Is teaching programming like teaching math?
One of my children is in third grade. As part of a “back-to-school” night this year, I sat in a very small chair while a teacher explained to me the “Math Practices” identified as part of the new Common Core standards for math teaching.
Perhaps the small chair simply made me more receptive, taking me back to third grade myself, but as she ran down the list, I found myself thinking: “gosh, these are exactly the same skills that I want to impart to beginning programmers!”
Here’s the list of Math Practices, a.k.a. “Standards for Mathematical Practice”:
- Make sense of problems and persevere in solving them.

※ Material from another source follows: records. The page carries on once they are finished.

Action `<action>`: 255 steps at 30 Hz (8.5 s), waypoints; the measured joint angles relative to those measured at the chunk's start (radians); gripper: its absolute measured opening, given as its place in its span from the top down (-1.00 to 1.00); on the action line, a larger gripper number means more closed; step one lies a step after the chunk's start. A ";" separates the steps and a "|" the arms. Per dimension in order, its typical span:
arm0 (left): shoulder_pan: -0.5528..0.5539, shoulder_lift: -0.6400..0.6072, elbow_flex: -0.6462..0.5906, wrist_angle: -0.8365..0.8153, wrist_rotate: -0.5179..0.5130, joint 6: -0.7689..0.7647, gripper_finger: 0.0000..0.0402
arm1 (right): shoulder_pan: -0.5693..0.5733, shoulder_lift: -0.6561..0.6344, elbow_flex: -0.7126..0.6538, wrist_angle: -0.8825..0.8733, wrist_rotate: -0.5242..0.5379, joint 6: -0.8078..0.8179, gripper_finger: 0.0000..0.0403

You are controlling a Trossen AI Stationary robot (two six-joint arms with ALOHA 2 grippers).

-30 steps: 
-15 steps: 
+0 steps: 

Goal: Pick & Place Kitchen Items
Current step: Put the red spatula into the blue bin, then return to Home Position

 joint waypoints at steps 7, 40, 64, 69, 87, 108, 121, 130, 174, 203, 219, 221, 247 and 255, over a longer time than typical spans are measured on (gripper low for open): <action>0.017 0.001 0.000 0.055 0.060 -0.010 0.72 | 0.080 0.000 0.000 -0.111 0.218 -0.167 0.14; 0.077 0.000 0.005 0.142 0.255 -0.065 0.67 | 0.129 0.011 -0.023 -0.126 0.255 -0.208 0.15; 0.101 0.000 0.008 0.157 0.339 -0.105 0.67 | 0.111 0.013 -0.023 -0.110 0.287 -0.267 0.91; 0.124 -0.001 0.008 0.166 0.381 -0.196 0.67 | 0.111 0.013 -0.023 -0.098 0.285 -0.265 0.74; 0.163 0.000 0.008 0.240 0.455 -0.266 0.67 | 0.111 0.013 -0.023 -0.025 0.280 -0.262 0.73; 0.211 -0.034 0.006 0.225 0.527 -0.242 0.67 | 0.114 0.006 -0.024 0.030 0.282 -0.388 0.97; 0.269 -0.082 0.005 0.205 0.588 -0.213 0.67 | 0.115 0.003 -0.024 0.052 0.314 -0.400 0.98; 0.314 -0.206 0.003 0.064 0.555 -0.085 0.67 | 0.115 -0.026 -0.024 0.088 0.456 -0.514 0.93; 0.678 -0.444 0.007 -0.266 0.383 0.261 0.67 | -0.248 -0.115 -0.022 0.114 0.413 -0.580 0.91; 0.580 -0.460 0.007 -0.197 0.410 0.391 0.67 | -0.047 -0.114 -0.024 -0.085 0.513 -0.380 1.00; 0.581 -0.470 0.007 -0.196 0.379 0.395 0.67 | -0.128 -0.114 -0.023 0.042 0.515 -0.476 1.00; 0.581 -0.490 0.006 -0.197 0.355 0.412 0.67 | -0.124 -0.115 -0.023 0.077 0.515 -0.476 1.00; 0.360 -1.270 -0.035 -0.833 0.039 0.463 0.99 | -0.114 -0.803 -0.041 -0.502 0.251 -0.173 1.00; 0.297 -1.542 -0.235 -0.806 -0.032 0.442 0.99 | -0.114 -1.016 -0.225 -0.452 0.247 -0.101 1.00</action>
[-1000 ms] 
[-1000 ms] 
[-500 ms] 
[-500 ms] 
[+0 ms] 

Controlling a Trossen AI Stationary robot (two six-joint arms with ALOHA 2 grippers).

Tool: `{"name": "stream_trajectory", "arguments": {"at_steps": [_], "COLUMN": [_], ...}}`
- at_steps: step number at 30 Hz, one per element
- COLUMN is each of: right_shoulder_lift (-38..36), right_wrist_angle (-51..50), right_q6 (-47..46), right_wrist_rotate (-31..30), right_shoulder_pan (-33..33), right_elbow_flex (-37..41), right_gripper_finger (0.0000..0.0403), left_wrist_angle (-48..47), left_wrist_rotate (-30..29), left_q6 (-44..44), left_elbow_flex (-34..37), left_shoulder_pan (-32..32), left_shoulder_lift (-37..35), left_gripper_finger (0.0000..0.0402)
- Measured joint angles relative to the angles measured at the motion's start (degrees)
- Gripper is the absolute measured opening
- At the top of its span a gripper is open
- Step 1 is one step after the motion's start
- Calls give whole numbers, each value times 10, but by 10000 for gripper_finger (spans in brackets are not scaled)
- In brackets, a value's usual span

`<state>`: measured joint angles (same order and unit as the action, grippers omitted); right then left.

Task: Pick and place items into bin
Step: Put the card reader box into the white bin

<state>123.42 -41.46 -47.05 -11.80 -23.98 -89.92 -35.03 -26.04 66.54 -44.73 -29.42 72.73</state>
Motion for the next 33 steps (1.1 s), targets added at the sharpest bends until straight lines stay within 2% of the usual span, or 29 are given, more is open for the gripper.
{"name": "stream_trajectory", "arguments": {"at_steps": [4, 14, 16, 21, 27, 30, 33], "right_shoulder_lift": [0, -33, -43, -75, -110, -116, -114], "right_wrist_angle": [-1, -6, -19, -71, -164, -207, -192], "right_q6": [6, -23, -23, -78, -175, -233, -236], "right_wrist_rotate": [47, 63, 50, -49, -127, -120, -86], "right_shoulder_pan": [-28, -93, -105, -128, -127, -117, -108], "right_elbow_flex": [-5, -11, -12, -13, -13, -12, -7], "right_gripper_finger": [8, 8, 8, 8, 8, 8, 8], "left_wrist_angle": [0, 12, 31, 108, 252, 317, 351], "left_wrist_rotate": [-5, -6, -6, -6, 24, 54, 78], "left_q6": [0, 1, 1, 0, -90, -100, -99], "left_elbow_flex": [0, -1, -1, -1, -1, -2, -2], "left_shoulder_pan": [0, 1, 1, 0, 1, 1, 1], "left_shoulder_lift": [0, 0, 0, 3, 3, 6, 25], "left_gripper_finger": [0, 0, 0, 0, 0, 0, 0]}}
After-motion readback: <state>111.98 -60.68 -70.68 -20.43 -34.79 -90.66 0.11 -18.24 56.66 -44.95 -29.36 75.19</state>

- Reason abstractly and quantitatively.
- Construct viable arguments and critique the reasoning of others.
- Model with Mathematics.
- Use appropriate tools strategically.
- Attend to precision.
- Look for and make use of structure.
- Look for and express regularity in repeated reasoning.
Holy Moley! Those are incredibly relevant in teaching programming. Furthermore, they sound like they were written by someone intimately familiar with the How To Design Programs or Bootstrap curricula. Indeed, in the remainder of my analysis, I’ll be referring specifically to the steps 1–4 of the design recipe proposed by HtDP (as, e.g., “step 2 of DR”).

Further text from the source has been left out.